# Pulled pork per person.



## kelton93 (Jan 21, 2017)

I'm cooking for a group of 100 people was wondering how many pounds of pork that'll take raw. I'm think 100 lbs but not for sure. Any advice would be of help thanks


----------



## millerbuilds (Jan 21, 2017)

Assuming it is a mixed group of men, women, and children and there will be sides.  I would expect to serve about 1/3 lb of meat per person.

I think assuming a 1 lb per person (pre-cooking weight) will be too much. Even 1/2 lb per person (pre cook weight) will still render more than 1/3 lb per person to serve.  

- Jason


----------



## SmokinAl (Jan 21, 2017)

You figure your going to loose about 50% of the weight when it's fully cooked.

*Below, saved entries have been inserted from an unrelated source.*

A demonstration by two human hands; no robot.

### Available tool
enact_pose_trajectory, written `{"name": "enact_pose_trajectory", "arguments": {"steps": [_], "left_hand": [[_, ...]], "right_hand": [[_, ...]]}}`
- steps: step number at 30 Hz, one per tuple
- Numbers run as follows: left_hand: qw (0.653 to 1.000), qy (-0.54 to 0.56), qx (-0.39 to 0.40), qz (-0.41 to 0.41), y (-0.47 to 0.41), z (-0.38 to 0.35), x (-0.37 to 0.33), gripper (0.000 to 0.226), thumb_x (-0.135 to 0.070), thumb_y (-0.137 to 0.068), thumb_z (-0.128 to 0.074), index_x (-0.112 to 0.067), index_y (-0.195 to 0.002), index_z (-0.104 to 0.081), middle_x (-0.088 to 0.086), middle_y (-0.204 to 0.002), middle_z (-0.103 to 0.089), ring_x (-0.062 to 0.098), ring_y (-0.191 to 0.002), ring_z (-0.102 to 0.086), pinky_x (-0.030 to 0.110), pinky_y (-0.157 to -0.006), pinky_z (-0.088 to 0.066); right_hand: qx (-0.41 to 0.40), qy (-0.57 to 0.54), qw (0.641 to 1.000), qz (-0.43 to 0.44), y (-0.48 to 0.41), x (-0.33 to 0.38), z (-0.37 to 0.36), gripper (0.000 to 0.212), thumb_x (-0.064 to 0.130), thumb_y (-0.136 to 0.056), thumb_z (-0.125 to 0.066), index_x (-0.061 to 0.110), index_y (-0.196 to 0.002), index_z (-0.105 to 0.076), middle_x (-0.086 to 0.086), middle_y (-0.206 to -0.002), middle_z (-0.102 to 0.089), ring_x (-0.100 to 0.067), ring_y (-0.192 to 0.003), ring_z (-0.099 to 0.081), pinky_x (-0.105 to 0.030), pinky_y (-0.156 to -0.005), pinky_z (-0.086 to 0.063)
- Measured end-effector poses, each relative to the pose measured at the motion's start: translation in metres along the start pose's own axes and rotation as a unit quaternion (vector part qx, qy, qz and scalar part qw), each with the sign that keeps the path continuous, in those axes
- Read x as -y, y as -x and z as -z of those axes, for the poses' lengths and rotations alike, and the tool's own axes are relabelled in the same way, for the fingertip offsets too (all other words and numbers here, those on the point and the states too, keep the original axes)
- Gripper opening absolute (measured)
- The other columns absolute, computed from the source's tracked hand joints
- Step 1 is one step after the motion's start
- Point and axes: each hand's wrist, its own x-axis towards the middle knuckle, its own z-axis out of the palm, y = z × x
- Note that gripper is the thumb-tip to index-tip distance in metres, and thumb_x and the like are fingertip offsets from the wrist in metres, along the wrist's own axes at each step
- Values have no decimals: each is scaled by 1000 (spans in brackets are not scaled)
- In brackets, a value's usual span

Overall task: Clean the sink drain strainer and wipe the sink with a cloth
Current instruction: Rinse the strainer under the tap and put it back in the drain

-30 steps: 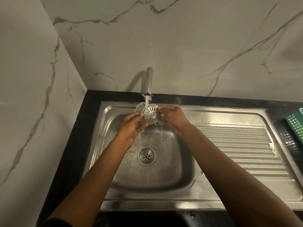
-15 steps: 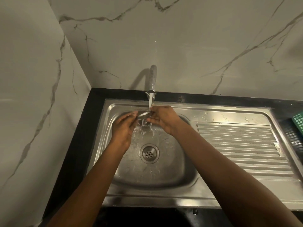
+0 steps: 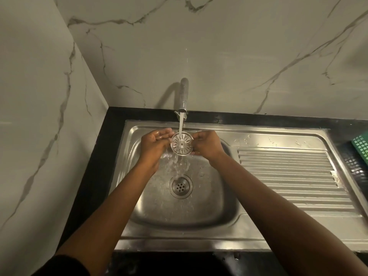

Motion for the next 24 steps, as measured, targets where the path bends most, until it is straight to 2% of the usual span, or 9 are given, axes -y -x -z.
{"name": "enact_pose_trajectory", "arguments": {"steps": [2,5,7,10,15,19,21,23,24], "left_hand": [[1000,-20,13,-2,-13,-2,-5,31,2,-90,-69,-23,-107,-77,2,-112,-80,20,-108,-76,39,-94,-60],[994,-93,56,-8,-37,-8,-14,43,0,-97,-60,-21,-135,-66,2,-137,-68,21,-124,-66,30,-93,-56],[989,-124,86,3,-54,-14,-19,54,1,-101,-53,-16,-152,-49,5,-154,-54,21,-138,-55,32,-103,-51],[984,-136,107,30,-72,-22,-27,68,8,-99,-48,-14,-161,-32,5,-167,-35,23,-150,-39,41,-119,-40],[982,-140,106,68,-84,-28,-29,65,16,-96,-43,-4,-157,-37,17,-163,-40,32,-150,-40,46,-122,-36],[980,-162,102,54,-80,-33,-26,63,23,-92,-40,9,-152,-31,25,-160,-41,35,-149,-40,47,-120,-39],[978,-165,121,49,-79,-36,-26,58,24,-92,-39,7,-148,-42,12,-156,-49,25,-145,-46,47,-120,-39],[971,-179,154,39,-77,-37,-28,49,17,-99,-39,-9,-136,-58,-9,-140,-58,10,-124,-52,47,-120,-39],[967,-187,170,32,-76,-37,-28,49,16,-100,-39,-12,-136,-57,-12,-142,-56,7,-123,-49,44,-120,-39]], "right_hand": [[-16,-12,1000,-5,1,-8,5,27,-8,-85,-74,17,-77,-79,3,-72,-79,-15,-66,-78,-29,-60,-64],[-35,-21,999,-8,5,-23,11,29,-8,-85,-74,19,-77,-79,3,-69,-79,-13,-62,-77,-26,-56,-61],[-41,-25,999,-13,8,-32,14,27,-6,-86,-74,18,-76,-79,2,-68,-78,-11,-59,-75,-27,-56,-60],[-43,-30,999,-15,12,-42,17,22,-3,-86,-76,17,-78,-79,1,-72,-79,-11,-60,-76,-26,-56,-59],[-40,-43,998,-19,12,-51,21,20,-3,-88,-72,15,-82,-79,-3,-77,-81,-16,-66,-78,-29,-59,-61],[-37,-46,998,-15,9,-53,22,21,-2,-89,-72,17,-82,-79,-3,-78,-81,-17,-68,-79,-31,-62,-62],[-36,-40,998,-12,7,-54,22,21,-1,-88,-73,17,-82,-78,-2,-79,-81,-16,-67,-78,-32,-62,-63],[-36,-42,998,-16,5,-55,21,21,-3,-89,-72,16,-83,-78,-2,-78,-81,-16,-66,-78,-34,-64,-64],[-37,-42,998,-18,4,-56,21,21,-3,-88,-72,17,-83,-77,-1,-78,-81,-16,-66,-78,-36,-65,-64]]}}
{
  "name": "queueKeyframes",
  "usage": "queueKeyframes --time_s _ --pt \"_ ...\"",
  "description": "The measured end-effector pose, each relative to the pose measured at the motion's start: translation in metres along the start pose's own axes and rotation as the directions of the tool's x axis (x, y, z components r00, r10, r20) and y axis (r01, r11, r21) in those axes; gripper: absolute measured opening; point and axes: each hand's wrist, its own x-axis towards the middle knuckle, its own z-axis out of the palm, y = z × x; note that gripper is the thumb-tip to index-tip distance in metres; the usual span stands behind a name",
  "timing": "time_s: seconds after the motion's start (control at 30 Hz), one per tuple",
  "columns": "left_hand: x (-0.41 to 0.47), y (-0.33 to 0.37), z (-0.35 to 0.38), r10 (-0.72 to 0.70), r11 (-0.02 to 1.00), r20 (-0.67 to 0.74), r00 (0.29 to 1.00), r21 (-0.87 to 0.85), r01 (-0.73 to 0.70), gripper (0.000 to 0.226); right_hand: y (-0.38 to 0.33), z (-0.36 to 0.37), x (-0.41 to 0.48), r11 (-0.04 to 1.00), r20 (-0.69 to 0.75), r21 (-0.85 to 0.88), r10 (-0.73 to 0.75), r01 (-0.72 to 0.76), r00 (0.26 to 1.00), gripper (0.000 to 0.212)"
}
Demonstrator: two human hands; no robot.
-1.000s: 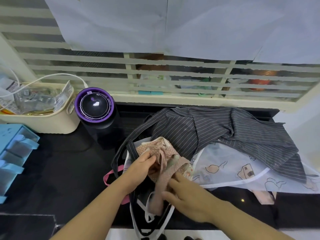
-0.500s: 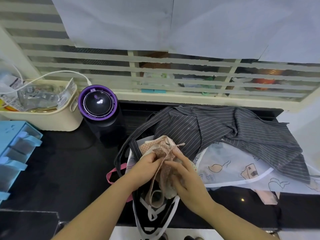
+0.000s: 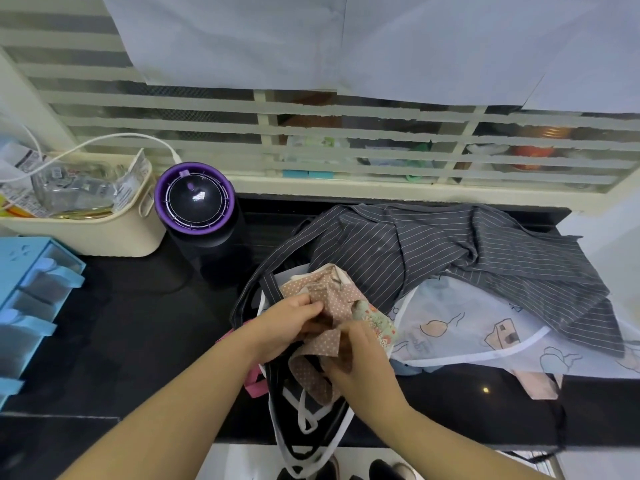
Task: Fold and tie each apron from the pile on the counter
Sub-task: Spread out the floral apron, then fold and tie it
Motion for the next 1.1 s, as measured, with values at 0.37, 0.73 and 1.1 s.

We usually figure 1/3 lb per person, so for 100 people you would need about 33 lbs. of PP.

That would be 66# of fresh pork butt.

If you have some big eaters & want to figure 1/2 lb. per person, then your right, you would need 100# of pork butt, to yield 50# of PP.

Al


----------



## kelton93 (Jan 21, 2017)

Do people do it ahead if so how should I go about it?


----------



## chilerelleno (Jan 22, 2017)

Kelton93 said:


> Do people do it ahead if so how should I go about it?


Of course some people do, just like some people cook/serve on site.
How far ahead?
Can you cook it all at once or will it be in batches?
Do you have enough oven space or cambros that you can hold it all at 150'F or higher till serving?
You can keep it hot for 1-8 hours pretty easily without affecting quality.
If you cant...
Do you have the ability and room to quickly cool and refrigerate at 38'F or lower?
And if you can...
Do you have the means to quickly reheat 50#s + of meat before pulling/slicing and serving?

Stay well out of the danger zones 39'-140'F and avoid any chances of food poisoning.


----------



## kelton93 (Jan 22, 2017)

I can do it all at once but won't have time to do it and eat right away. I'd like to freeze it or fridgerate the meat then reheat and pull. I'm looking for the best quality way to go about it.


----------



## chilerelleno (Jan 22, 2017)

How far ahead then?
I personally wouldn't want to freeze it, so I would say no more then a day or two refrigerated.

*COOLING*

All foods requiring refrigeration must be cooled from 135F to 70F within 2 hours max and from 70F to 41F (38F where needed) within another 4 hours.
If is misses either of the 2 temp points, discard the food.
Large roasts will need to be cut into sections, placed in long food grade bags with the end over hanging a large bowl and covered ice cubes and cold water while in the fridge. Keep changing the ice and water when melted until cold.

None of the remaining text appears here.